Quando l’Italia saliva sui tetti, non molto tempo fa (ora non ha neanche più la forza), si poteva sperare che la televisione prendesse a cuore la disperata situazione di operai licenziati, di fabbriche dismesse e delocalizzate, con l’aspettativa di bloccare le decisioni. Ma nella notte disperata in cui Salvatore (Francesco Pannofino) lasciando perdere le discussioni del pugno di operai rimasti nella fabbrica deserta decide di salire per protesta sulla torre dello stabilimento, raggiungiamo uno spazio senza tempo.

Tanto più che poco dopo per salvarlo dal suo tentativo di gettarsi di sotto, lo raggiunge un altro personaggio ideologicamente opposto a lui, Giorgio il sindacalista (Roberto Citran).
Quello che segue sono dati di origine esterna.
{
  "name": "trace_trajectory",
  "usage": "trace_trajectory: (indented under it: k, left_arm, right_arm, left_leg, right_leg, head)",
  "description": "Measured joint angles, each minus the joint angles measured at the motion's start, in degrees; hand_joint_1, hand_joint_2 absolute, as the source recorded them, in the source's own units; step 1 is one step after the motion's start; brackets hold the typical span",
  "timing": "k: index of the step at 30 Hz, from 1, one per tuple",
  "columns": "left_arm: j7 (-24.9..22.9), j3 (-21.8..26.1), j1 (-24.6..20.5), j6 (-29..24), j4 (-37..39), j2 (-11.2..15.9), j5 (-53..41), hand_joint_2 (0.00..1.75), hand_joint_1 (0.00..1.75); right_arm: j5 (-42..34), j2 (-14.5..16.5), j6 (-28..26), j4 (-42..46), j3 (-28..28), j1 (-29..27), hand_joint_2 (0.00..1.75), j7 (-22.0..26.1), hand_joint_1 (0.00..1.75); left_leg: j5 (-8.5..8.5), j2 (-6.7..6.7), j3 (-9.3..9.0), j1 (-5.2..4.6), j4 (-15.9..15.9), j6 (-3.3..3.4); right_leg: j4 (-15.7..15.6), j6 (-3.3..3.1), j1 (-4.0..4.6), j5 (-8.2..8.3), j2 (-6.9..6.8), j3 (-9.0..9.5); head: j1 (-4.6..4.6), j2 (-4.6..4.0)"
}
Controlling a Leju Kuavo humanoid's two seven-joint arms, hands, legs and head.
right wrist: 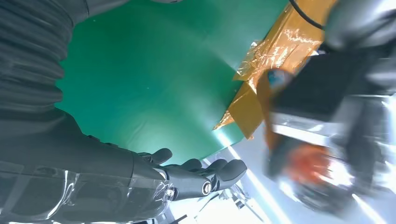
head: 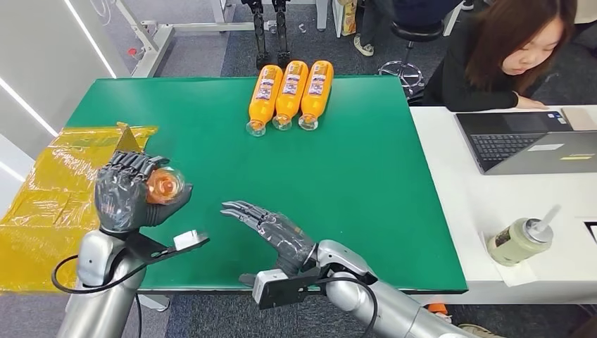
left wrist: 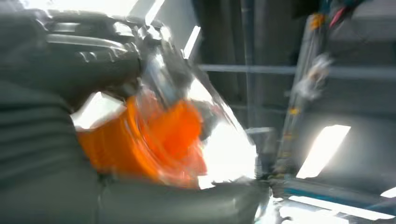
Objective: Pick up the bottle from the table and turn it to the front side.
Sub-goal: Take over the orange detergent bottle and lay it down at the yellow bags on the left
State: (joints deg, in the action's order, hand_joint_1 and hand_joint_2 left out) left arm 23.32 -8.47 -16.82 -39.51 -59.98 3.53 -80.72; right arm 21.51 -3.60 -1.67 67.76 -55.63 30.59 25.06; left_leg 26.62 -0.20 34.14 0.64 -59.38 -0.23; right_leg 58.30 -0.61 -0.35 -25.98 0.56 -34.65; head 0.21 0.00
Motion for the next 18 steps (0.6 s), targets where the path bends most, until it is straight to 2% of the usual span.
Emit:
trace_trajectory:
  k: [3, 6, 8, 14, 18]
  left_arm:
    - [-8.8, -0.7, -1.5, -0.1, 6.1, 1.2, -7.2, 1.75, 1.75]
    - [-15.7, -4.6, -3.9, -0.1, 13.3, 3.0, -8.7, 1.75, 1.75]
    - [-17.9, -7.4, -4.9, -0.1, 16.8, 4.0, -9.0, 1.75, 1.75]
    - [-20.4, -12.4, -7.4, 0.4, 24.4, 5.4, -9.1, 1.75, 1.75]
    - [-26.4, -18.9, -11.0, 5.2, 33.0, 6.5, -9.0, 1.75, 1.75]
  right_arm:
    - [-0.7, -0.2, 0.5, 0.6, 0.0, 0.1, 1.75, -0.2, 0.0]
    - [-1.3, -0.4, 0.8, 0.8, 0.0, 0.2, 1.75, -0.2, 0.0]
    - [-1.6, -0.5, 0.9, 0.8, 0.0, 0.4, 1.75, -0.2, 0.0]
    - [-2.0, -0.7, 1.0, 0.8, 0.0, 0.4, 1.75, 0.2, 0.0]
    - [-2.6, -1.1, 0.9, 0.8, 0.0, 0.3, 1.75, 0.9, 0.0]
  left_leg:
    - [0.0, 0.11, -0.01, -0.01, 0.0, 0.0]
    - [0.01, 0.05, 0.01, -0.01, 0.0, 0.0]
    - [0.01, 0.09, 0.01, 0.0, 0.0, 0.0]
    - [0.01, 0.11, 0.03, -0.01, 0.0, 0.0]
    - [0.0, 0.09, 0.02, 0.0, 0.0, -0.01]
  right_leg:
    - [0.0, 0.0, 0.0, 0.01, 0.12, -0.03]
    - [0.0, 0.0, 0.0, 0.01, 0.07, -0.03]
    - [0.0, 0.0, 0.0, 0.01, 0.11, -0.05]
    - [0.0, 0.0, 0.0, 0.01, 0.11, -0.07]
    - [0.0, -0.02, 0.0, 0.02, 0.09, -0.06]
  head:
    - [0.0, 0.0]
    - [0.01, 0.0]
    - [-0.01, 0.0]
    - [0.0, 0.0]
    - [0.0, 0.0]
Ci troviamo quindi in una scena ben lontana dal realismo televisivo, dove può succedere che i due operai-nemici, il berlusconiano che pensava sarebbe diventato ricco anche lui e il sindacalista fortemente politicizzato che in fabbrica è cresciuto per tradizione familiare, diventano un po’ alla volta solidali, nella disamina di quanto è successo in questa storia patria così piena di misteri, frammenti di materiali d’archivio che si srotolano davanti ai loro occhi.

La notte è buia e i giornalisti della televisione si fanno aspettare, non è che ci sono drammi in vista, tanto vale aspettare che qualcuno si butti veramente di sotto. Ma c’è un custode (Carlo Gabardini) autistico e ipovedente nell’officina, che registra e ricorda tutto, e sale anche lui su per la torre. Così ora sono in tre nello stretto spazio della piattaforma, uno tutto istinto, pancia e cuore, uno tutto ragionamento, l’altro a rappresentare la memoria, anche se non sembra poter aguzzare vista e ingegno.

I fatti li sa, ma non sempre riesce a mettere insieme le cause e gli effetti. Tre personaggi che rappresentano tre aspetti di un’unica personalità, l’italiano senza via d’uscita, tra crimini e stragi, economia distrutta e scarsa speranza. La storia patria bisogna saperla leggere.

Il libro di Enrico Deaglio è il materiale su cui ha lavorato Felice Farina per questo Patria (Giornate degli Autori), pagine tanto dense di vicende da sembrare di non poter essere compresse in un unico racconto, così come non si possono memorizzare, tanti aspetti oscuri presentano. Infatti l’unico a riuscire a ricordare fatti e date è il maniacale custode che ha tutte le registrazioni di fatti, date e circostanze.

Felice Farina mette a confronto, secondo i canoni del film popolare, personaggi che sono il vago ricordo di una commedia all’italiana che non può più far ridere come quando Alberto Sordi- Nando Meniconi minacciava di buttarsi giù dal Colosseo («e buttete!») ma può destare solo amarezza perché sintesi di tante situazioni che sono passate sotto silenzio, tante fabbriche chiuse e disoccupazione crescente, come si trattasse di un ovvio cambiamento epocale cui non resta che adeguarsi.

Un flusso continuo di immagini di repertorio e dialoghi sospesi nel vuoto, secondo l’idea del regista, come avveniva per le immagini catastrofiche della seconda guerra mondiale in Hiroshima mon amour di Alain Resnais, quando però almeno si avvertiva la speranza di tempi migliori evidenziata dal gusto anche visivo dell’erotismo.

Dice Felice Farina a questo proposito: «Ho tradito le forme del documentario con un esperimento, inseguendo la memoria di un film molto amato, quel modo di legare i frammenti di repertorio allo svolgersi di un racconto presente». Il montaggio di Esmeralda Calabria Farina è il «montaggio emotivo» di un racconto non lineare perché nel film tutte le scene della vita nazionale hanno un valore storico ma anche psicologico, sono state vissute in prima linea da tutta una generazione.